_Assignment_
All of the data below needs to be set down once more, exactly as written.

_Exercise data_

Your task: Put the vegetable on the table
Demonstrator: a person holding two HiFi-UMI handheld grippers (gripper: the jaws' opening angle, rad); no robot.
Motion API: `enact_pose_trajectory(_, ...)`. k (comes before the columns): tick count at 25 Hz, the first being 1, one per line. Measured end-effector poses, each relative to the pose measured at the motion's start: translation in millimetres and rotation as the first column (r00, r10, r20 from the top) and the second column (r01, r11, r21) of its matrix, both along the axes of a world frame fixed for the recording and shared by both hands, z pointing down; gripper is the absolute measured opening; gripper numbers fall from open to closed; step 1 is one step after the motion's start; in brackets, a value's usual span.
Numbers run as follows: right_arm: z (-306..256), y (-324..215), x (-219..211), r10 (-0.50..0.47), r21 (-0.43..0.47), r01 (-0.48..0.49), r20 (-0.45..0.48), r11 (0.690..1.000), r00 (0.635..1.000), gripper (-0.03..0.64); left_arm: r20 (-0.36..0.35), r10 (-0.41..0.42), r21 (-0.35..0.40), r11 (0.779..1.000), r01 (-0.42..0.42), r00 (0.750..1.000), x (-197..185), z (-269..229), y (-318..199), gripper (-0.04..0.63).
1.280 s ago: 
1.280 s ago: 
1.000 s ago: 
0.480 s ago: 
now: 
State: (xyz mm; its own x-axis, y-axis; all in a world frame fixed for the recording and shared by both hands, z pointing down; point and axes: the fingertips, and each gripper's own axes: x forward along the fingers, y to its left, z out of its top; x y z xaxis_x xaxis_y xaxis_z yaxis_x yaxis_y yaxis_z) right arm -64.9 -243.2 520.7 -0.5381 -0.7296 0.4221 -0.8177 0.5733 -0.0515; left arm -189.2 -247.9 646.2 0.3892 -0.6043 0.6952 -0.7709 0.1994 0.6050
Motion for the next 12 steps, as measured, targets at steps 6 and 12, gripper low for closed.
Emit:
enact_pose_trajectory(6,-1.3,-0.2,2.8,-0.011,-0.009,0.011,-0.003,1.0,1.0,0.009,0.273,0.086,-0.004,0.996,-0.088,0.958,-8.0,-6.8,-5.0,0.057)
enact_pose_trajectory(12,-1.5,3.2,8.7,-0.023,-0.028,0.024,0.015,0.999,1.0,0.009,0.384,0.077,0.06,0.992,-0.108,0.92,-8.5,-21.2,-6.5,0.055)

_Expected output_
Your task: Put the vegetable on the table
Demonstrator: a person holding two HiFi-UMI handheld grippers (gripper: the jaws' opening angle, rad); no robot.
Motion API: `enact_pose_trajectory(_, ...)`. k (comes before the columns): tick count at 25 Hz, the first being 1, one per line. Measured end-effector poses, each relative to the pose measured at the motion's start: translation in millimetres and rotation as the first column (r00, r10, r20 from the top) and the second column (r01, r11, r21) of its matrix, both along the axes of a world frame fixed for the recording and shared by both hands, z pointing down; gripper is the absolute measured opening; gripper numbers fall from open to closed; step 1 is one step after the motion's start; in brackets, a value's usual span.
Numbers run as follows: right_arm: z (-306..256), y (-324..215), x (-219..211), r10 (-0.50..0.47), r21 (-0.43..0.47), r01 (-0.48..0.49), r20 (-0.45..0.48), r11 (0.690..1.000), r00 (0.635..1.000), gripper (-0.03..0.64); left_arm: r20 (-0.36..0.35), r10 (-0.41..0.42), r21 (-0.35..0.40), r11 (0.779..1.000), r01 (-0.42..0.42), r00 (0.750..1.000), x (-197..185), z (-269..229), y (-318..199), gripper (-0.04..0.63).
1.280 s ago: 
1.280 s ago: 
1.000 s ago: 
0.480 s ago: 
now: 
State: (xyz mm; its own x-axis, y-axis; all in a world frame fixed for the recording and shared by both hands, z pointing down; point and axes: the fingertips, and each gripper's own axes: x forward along the fingers, y to its left, z out of its top; x y z xaxis_x xaxis_y xaxis_z yaxis_x yaxis_y yaxis_z) right arm -64.9 -243.2 520.7 -0.5381 -0.7296 0.4221 -0.8177 0.5733 -0.0515; left arm -189.2 -247.9 646.2 0.3892 -0.6043 0.6952 -0.7709 0.1994 0.6050
Motion for the next 12 steps, as measured, targets at steps 6 and 12, gripper low for closed.
Emit:
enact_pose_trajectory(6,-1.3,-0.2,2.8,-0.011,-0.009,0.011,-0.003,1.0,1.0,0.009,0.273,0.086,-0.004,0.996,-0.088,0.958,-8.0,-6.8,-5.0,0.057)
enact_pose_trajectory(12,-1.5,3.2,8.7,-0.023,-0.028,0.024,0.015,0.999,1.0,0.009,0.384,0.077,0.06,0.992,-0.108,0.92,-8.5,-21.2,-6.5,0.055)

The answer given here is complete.